Relationships and your Mindset
The belief that success shouldn’t be taxing, uncomfortable, or hard work robs people of exactly what they need to make their relationship thrive. The belief that being in love means never having to do anything difficult is absolutely devastating to a relationship. It takes extremely hard work to communicate correctly and expose/resole conflicting hopes and beliefs. The idea of “they lived happily ever after” is more accurately expressed as “they worked happily ever after.”

Once people in the fixed mindset see flaws in their partners, they become contemtuous of them and dissatisfied with the whole relationship. It’s better and healthier to acknowledge each other’s limitations and build from there.
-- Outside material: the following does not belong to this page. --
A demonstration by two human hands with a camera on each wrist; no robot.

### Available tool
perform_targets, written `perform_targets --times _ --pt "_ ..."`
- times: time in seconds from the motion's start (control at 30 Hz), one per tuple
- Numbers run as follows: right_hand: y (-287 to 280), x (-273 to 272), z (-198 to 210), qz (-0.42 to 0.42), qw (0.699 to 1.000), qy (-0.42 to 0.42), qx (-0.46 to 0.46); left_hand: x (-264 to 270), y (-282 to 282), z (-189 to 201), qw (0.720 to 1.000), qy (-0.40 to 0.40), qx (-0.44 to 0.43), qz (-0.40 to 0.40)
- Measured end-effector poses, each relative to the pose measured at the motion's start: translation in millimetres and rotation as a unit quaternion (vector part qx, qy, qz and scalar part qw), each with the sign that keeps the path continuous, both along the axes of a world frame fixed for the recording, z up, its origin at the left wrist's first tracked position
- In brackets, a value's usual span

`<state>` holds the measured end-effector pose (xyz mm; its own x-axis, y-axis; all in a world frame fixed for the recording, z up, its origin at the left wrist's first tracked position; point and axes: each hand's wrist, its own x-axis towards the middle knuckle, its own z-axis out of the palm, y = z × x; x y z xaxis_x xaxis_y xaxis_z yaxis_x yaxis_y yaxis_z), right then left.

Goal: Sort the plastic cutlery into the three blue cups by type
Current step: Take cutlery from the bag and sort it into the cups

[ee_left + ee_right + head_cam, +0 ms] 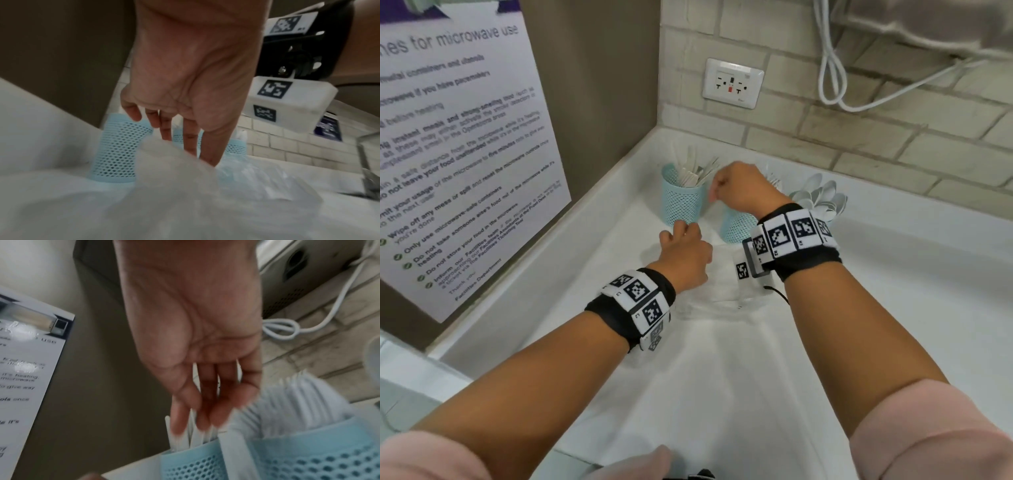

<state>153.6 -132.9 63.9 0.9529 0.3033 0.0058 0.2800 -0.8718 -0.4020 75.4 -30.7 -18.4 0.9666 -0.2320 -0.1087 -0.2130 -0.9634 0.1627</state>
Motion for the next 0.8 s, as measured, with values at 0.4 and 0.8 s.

The belief that partners have the potential for change should NOT be confused with the belief that the partner WILL change. The partner has to watn to change, commit to change, and take concrete actions toward change.

The growth mindset lets you rise above the blame, understand the problem, and try to fix it–TOGETHER.

Every single part of that relationship section was completely eye-opening. It didn’t make what I’m experiencing any easier but allowed me to start to formulate answers from a situation that has made absolutely zero sense.

I’ll leave you with a few powerful ideas from the remainder of the book. These can be applied to any aspect of your life. I’ve made them into quotes and have posted them in my classroom and on my bathroom mirror at my apartment.

“Embrace all things that have felt threatening: challenge, struggle, criticism, and setbacks.”

“Love challenge, be intrigued by mistakes, enjoy effort, and keep on learning.”